§ **DESCRIPTION OF THE TASK**
Please say how many lines in the records below contain the word "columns". Give the number and nothing more.

==========

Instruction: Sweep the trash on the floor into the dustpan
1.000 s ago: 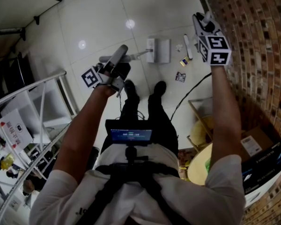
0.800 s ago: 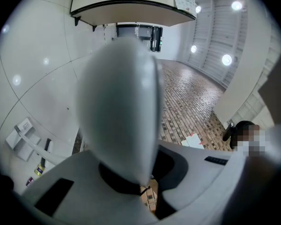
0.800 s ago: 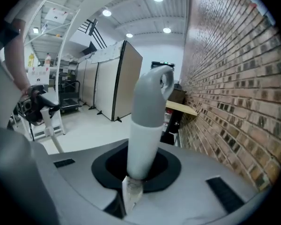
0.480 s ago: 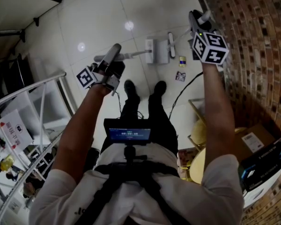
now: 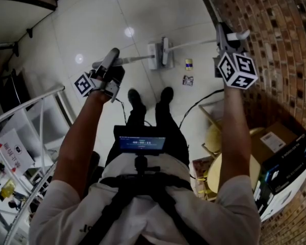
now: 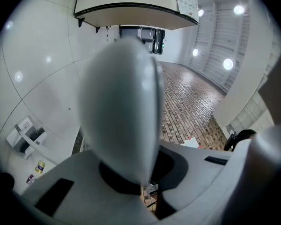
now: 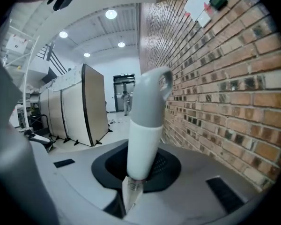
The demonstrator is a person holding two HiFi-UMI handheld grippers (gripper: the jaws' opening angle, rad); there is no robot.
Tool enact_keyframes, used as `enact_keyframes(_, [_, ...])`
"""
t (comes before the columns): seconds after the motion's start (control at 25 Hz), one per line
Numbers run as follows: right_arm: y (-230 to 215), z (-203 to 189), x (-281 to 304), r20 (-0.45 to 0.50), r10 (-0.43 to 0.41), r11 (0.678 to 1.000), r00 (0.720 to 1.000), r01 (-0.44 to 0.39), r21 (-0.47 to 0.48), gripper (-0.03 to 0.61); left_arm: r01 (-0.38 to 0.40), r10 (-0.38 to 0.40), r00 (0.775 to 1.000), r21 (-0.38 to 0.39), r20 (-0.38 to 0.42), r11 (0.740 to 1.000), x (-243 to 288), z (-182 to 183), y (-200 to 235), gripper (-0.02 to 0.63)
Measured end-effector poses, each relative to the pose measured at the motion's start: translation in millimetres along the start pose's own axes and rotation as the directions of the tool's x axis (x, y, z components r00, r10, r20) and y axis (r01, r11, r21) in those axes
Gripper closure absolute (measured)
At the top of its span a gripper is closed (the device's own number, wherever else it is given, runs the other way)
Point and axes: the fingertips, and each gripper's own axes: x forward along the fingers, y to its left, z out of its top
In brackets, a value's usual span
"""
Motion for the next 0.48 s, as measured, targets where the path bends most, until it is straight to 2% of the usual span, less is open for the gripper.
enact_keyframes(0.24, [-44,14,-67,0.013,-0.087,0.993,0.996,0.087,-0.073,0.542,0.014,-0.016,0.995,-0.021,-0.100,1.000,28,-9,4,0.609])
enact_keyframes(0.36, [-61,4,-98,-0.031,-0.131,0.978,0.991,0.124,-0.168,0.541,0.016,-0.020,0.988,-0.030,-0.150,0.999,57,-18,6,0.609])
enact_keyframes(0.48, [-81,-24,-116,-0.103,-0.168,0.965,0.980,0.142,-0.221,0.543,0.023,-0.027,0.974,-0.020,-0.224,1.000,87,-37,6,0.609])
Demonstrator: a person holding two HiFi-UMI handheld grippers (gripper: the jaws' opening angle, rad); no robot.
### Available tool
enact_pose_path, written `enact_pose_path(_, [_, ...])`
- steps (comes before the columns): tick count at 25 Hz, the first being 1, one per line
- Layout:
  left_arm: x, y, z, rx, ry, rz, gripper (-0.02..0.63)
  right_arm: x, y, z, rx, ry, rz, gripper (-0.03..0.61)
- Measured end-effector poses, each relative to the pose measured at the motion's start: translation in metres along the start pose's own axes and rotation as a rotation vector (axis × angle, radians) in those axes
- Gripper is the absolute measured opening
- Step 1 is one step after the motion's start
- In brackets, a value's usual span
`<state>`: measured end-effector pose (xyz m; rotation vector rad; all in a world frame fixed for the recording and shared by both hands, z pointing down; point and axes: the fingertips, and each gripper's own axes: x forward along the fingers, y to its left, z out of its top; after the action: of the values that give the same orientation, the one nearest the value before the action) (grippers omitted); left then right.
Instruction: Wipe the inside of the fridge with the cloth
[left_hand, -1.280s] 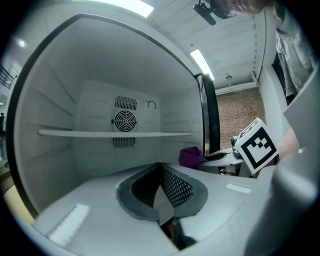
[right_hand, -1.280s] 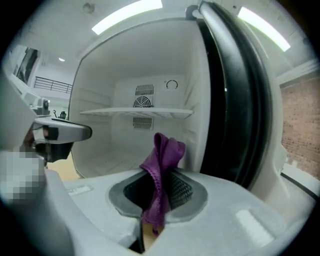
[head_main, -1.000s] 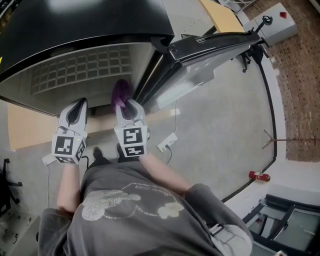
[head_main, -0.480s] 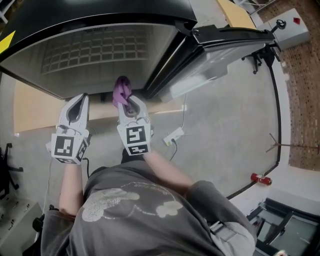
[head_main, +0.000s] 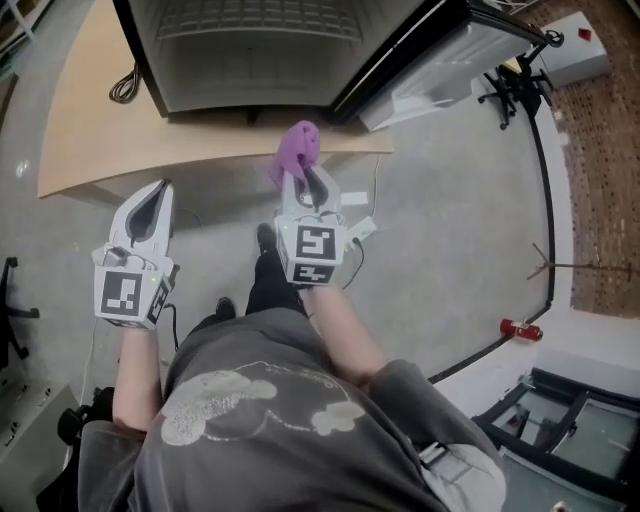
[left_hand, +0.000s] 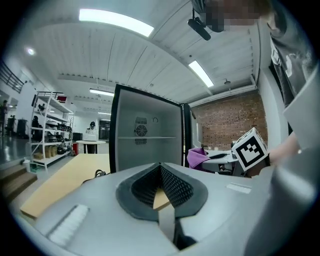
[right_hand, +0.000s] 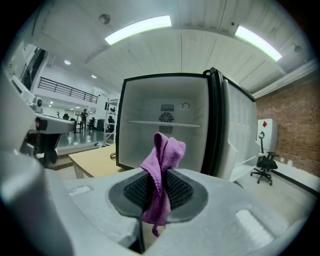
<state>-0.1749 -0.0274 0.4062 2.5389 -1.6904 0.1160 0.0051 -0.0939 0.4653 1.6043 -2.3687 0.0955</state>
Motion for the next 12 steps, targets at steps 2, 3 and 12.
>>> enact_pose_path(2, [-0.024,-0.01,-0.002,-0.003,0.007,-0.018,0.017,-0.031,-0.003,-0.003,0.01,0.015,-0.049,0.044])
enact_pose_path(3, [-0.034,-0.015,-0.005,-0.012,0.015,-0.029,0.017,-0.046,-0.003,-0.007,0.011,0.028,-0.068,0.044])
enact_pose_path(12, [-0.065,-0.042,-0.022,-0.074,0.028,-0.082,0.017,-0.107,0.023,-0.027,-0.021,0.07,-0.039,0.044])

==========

§ **RESPONSE TO THE EXERCISE**
2